This guide explains how to use Pydoll for scraping JavaScript-heavy websites, bypass Cloudflare, and scale with rotating proxies like Bright Data.
- An Introduction to Pydoll
- Using Pydoll for Web Scraping: Complete Tutorial
- Bypassing Cloudflare With Pydoll
- Limitations of This Approach to Web Scraping
- Integrating Pydoll with Bright Data's Rotating Proxies
- Alternatives to Pydoll for Web Scraping
This guide only explains the basics of Pydoll. You can learn more about its functionality and what makes it stand out as a Python web scraping library in this blog post.
Pydoll is a Python browser automation library built for web scraping, testing, and automating repetitive tasks. What sets it apart is that it eliminates the need for traditional web drivers. In detail, it connects directly to browsers through the DevTools Protocol—no external dependencies required.
- Zero webdrivers: No browser driver dependency for easier setup and fewer version issues.
- Async-first: Fully asynchronous, built on
asyncio
for high concurrency and efficiency. - Human-like interactions: Realistic typing, mouse movements, and clicks to evade bot detection.
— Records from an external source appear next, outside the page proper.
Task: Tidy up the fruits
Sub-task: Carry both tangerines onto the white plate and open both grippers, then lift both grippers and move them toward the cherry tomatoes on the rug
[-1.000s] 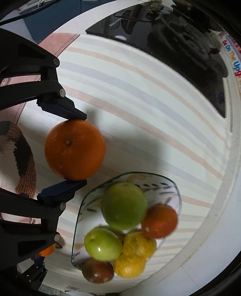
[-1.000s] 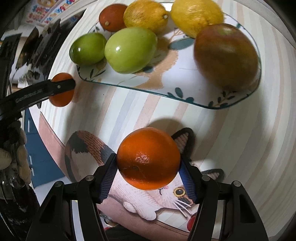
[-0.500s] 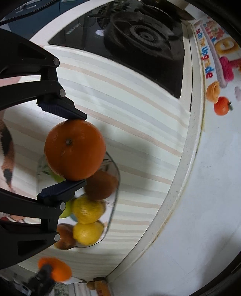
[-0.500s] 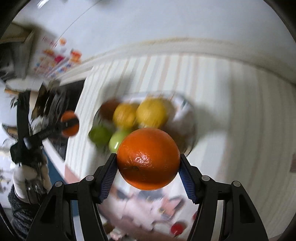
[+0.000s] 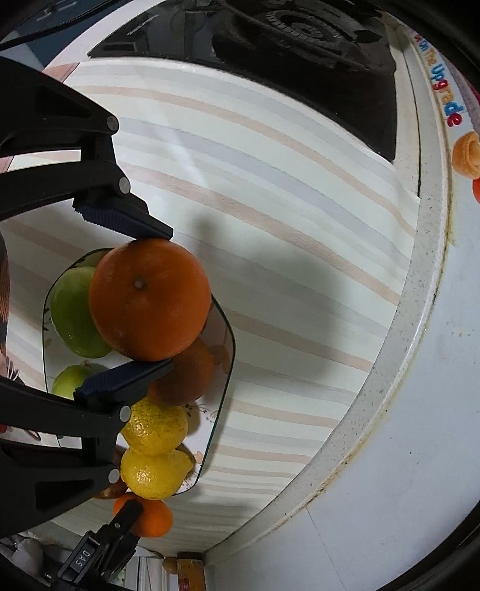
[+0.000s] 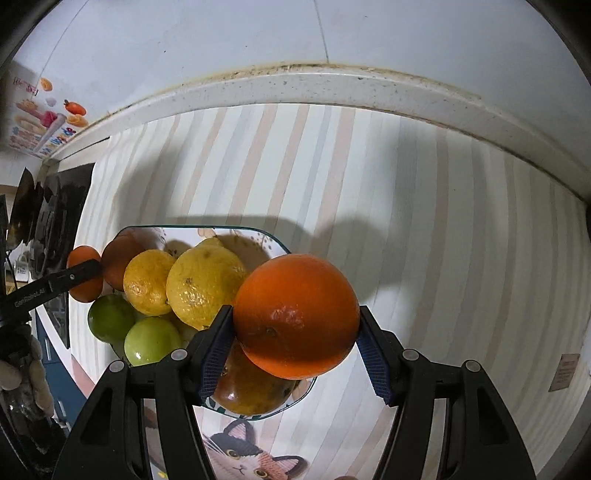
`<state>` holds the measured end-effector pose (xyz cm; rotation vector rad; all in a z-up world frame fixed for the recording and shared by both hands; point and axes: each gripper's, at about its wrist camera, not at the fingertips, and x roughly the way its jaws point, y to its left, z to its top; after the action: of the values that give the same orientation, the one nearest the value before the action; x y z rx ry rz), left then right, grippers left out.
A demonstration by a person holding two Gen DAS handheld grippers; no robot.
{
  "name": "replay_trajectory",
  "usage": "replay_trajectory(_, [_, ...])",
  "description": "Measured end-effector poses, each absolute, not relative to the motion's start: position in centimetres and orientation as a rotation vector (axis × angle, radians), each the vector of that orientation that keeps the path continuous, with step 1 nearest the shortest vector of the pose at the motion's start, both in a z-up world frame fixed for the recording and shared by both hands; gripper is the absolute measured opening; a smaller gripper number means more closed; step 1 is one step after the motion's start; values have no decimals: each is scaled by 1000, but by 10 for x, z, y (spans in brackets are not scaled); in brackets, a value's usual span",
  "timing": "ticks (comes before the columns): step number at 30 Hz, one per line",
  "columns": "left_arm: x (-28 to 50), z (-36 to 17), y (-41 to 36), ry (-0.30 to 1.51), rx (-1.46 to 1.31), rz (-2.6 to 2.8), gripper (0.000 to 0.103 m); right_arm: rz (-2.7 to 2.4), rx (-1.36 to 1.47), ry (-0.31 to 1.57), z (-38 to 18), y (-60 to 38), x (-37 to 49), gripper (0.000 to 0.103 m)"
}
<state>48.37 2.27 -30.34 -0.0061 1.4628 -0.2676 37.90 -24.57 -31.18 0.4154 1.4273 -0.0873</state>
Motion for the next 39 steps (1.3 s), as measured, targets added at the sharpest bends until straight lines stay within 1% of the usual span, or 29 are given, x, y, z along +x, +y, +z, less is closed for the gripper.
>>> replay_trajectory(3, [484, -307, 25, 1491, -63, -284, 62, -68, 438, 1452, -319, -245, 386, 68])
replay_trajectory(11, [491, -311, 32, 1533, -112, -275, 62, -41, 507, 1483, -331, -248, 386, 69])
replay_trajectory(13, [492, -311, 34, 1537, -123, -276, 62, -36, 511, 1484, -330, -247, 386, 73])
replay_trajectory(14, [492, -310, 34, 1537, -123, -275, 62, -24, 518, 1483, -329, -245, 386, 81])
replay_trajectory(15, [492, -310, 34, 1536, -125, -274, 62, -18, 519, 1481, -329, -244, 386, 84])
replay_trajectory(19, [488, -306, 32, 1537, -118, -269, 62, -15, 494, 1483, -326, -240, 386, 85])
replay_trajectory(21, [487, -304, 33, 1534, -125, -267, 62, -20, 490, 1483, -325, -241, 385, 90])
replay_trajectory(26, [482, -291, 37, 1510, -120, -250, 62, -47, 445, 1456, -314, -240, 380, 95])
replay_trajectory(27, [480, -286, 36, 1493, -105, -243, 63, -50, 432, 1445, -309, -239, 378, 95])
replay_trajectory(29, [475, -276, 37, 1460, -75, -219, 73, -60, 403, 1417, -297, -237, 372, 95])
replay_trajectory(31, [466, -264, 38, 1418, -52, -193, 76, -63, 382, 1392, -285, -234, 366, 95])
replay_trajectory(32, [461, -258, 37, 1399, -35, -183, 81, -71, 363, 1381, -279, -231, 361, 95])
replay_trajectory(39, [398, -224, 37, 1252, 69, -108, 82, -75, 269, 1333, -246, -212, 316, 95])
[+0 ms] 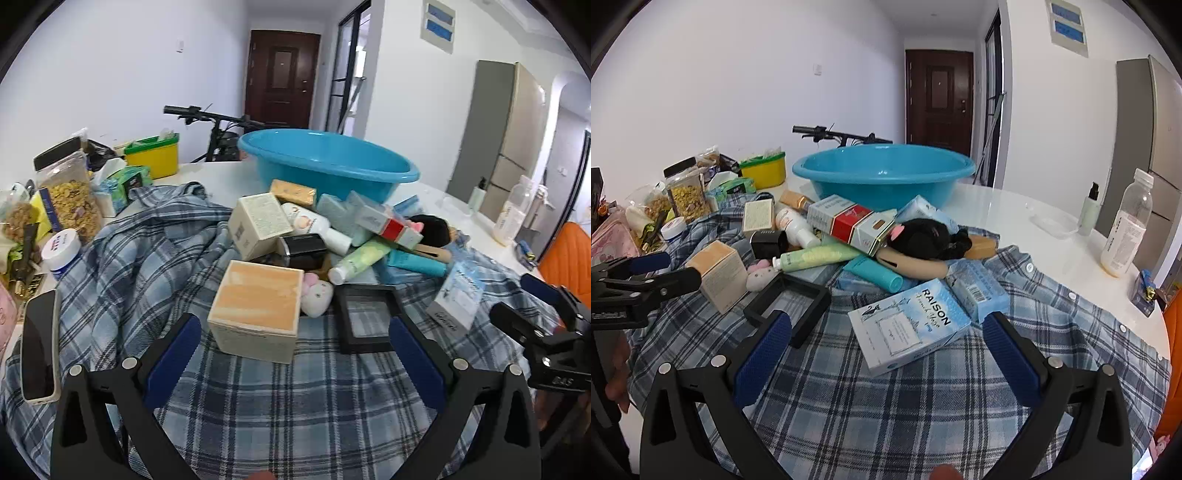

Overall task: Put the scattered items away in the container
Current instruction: 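Move both tools toward the pile of items on the plaid shirt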

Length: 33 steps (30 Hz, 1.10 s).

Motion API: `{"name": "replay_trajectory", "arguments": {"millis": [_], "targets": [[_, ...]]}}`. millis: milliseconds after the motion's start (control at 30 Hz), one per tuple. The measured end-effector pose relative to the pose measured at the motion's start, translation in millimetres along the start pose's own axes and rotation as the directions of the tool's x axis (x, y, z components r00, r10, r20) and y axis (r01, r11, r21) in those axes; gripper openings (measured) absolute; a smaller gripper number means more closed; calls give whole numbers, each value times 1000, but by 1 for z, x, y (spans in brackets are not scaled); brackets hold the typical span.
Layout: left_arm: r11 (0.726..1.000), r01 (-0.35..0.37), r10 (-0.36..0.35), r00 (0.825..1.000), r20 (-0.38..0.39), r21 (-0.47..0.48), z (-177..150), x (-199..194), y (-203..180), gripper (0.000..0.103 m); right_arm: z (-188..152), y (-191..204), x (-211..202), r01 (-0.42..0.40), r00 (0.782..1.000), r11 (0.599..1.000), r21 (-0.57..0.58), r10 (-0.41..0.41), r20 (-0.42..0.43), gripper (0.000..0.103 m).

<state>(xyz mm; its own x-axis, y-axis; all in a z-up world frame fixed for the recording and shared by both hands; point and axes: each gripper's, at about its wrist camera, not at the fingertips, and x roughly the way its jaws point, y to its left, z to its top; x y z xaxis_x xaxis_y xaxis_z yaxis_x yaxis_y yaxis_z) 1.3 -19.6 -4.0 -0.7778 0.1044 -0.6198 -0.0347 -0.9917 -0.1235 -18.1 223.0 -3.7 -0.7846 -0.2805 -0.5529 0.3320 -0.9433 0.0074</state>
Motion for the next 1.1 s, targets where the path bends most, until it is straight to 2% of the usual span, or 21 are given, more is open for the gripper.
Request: {"name": "replay_trajectory", "arguments": {"millis": [67, 167, 267, 333, 600, 700, 833, 967, 1033, 1100], "targets": [[999, 36, -36, 999, 16, 5, -1, 1, -2, 103, 0, -1, 0, -4, 1000, 1000, 1, 4, 5, 103], [999, 35, -35, 999, -21, 29, 0, 3, -3, 103, 0, -1, 2, -8, 1000, 1000, -2, 8, -24, 103], [997, 51, -49, 998, -36, 56, 1, 7, -5, 103, 0, -4, 11, 27, 994, 1000, 11, -26, -104, 103], [996, 54, -52, 998, -44, 65, -1, 9, -5, 103, -3, -4, 15, 13, 992, 1000, -13, -14, -125, 103], [993, 109, -105, 991, -81, 39, 3, 22, 10, 103, -7, -4, 8, -48, 996, 998, -32, 45, -80, 103], [996, 76, -72, 994, -87, 39, 7, 28, 18, 103, -8, -6, 10, -88, 993, 996, -23, 86, -79, 103], [997, 73, -69, 992, -105, 32, 9, 38, 27, 103, -10, -14, 12, -131, 989, 991, 13, 132, -64, 103], [995, 94, -90, 990, -108, 29, 9, 41, 27, 103, -14, -24, 5, -107, 994, 991, 76, 103, 45, 103], [996, 75, -71, 991, -112, 37, 9, 44, 26, 103, -13, -20, 10, -174, 985, 983, 57, 174, 3, 103], [998, 40, -34, 993, -112, 53, 8, 46, 24, 103, -11, -8, 15, -194, 979, 981, -5, 194, -62, 103]]}}
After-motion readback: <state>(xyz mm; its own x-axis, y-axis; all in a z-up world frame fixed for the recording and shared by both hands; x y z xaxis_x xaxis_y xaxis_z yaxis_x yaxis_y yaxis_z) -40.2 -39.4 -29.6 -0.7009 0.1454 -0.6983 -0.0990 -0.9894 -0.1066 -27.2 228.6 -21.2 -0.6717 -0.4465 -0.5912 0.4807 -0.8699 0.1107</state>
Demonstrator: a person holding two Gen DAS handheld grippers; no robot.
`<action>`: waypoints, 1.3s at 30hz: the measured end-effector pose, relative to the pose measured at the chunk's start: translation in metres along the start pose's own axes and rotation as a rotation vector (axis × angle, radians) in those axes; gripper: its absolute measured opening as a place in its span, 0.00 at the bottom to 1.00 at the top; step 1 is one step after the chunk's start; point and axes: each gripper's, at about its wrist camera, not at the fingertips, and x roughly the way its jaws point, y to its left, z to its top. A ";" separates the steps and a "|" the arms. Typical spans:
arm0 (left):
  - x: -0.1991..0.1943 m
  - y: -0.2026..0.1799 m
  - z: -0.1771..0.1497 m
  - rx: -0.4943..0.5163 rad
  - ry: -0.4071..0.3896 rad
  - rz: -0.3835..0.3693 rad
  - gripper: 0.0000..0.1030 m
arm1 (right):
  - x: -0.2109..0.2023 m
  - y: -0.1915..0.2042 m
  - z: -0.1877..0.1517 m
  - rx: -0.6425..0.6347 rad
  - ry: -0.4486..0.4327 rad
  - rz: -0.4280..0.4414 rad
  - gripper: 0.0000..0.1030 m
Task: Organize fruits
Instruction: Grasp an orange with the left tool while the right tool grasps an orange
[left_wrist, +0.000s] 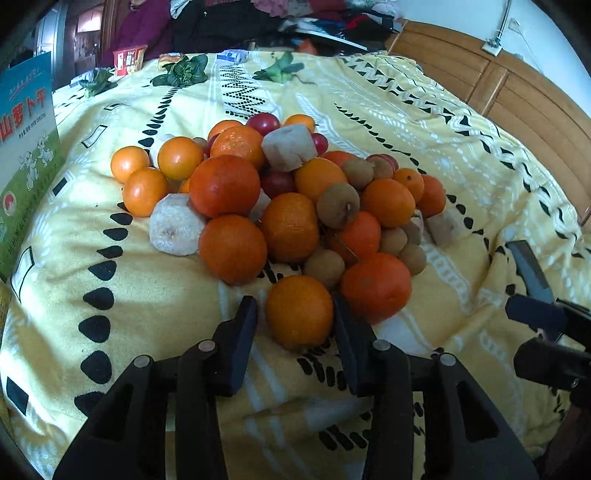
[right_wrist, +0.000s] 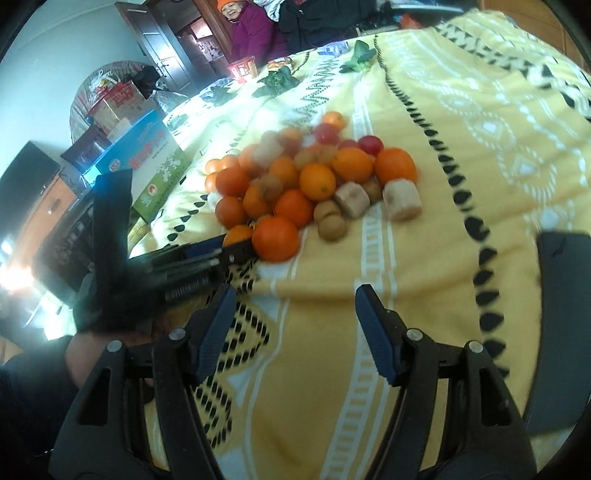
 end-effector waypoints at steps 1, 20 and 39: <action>0.000 -0.001 0.000 0.007 -0.002 0.008 0.44 | 0.000 0.000 -0.001 -0.002 0.002 -0.001 0.66; 0.001 -0.002 -0.002 0.017 -0.008 0.012 0.40 | 0.011 0.002 -0.014 0.018 0.044 0.005 0.66; -0.057 0.034 -0.016 -0.082 -0.061 0.081 0.35 | 0.045 0.036 0.046 -0.138 -0.011 0.015 0.64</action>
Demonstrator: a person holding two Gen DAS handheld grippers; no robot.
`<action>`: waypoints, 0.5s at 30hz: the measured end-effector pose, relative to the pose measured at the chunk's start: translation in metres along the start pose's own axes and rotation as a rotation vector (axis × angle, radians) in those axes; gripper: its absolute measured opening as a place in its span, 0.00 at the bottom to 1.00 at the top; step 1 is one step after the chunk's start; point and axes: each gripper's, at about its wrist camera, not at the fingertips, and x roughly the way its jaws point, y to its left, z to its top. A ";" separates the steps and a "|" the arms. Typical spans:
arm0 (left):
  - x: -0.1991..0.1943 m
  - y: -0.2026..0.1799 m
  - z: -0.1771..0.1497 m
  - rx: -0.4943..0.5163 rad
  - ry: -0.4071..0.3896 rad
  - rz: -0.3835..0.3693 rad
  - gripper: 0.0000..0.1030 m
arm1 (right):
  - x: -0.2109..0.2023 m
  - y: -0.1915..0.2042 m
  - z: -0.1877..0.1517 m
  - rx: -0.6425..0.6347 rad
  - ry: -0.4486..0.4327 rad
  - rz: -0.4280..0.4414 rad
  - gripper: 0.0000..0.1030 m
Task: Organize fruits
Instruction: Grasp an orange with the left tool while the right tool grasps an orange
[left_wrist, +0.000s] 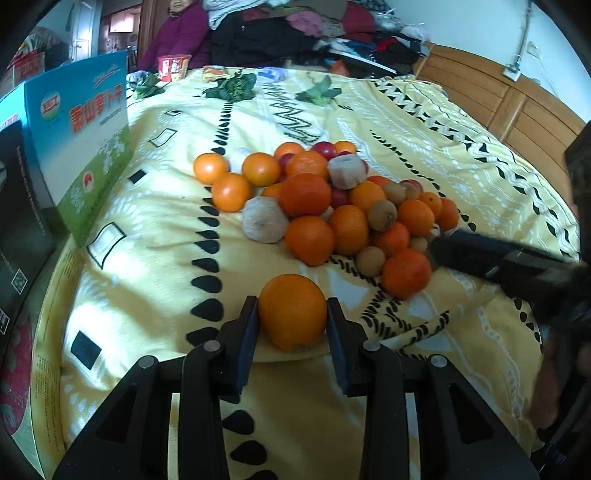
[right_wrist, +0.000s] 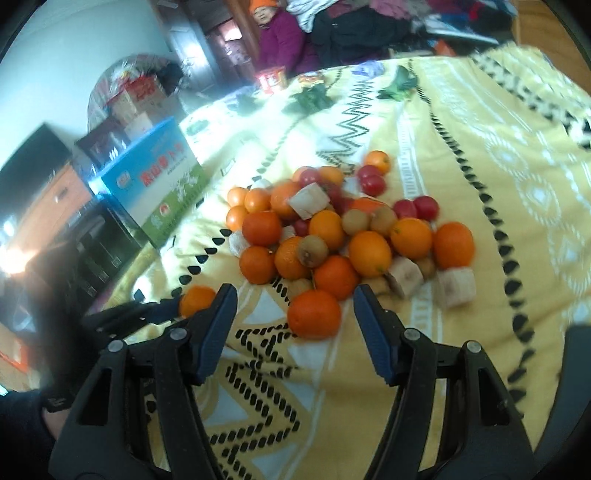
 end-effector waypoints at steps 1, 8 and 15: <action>0.000 0.001 0.000 -0.002 0.002 0.000 0.35 | 0.010 0.000 0.000 -0.006 0.025 -0.007 0.64; -0.011 0.002 0.008 0.003 -0.018 -0.006 0.35 | 0.048 -0.007 -0.004 -0.010 0.115 -0.053 0.43; -0.042 0.002 0.023 0.022 -0.065 0.040 0.35 | 0.027 0.002 -0.006 -0.005 0.077 -0.041 0.42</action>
- Event-driven: React to browser, DOM, network, and lifecycle events in real-time.
- Multi-browser support: Works with Chrome, Edge, and other Chromium browsers via a unified API.
- Screenshot & PDF export: Capture pages or elements, and generate high-quality PDFs.
- Native Cloudflare bypass: Bypass Cloudflare without third-party tools (given good IP reputation).
- Concurrent scraping: Scrape multiple pages/sites in parallel to speed up tasks.
- Advanced keyboard control: Simulate real typing with control over keys and timing.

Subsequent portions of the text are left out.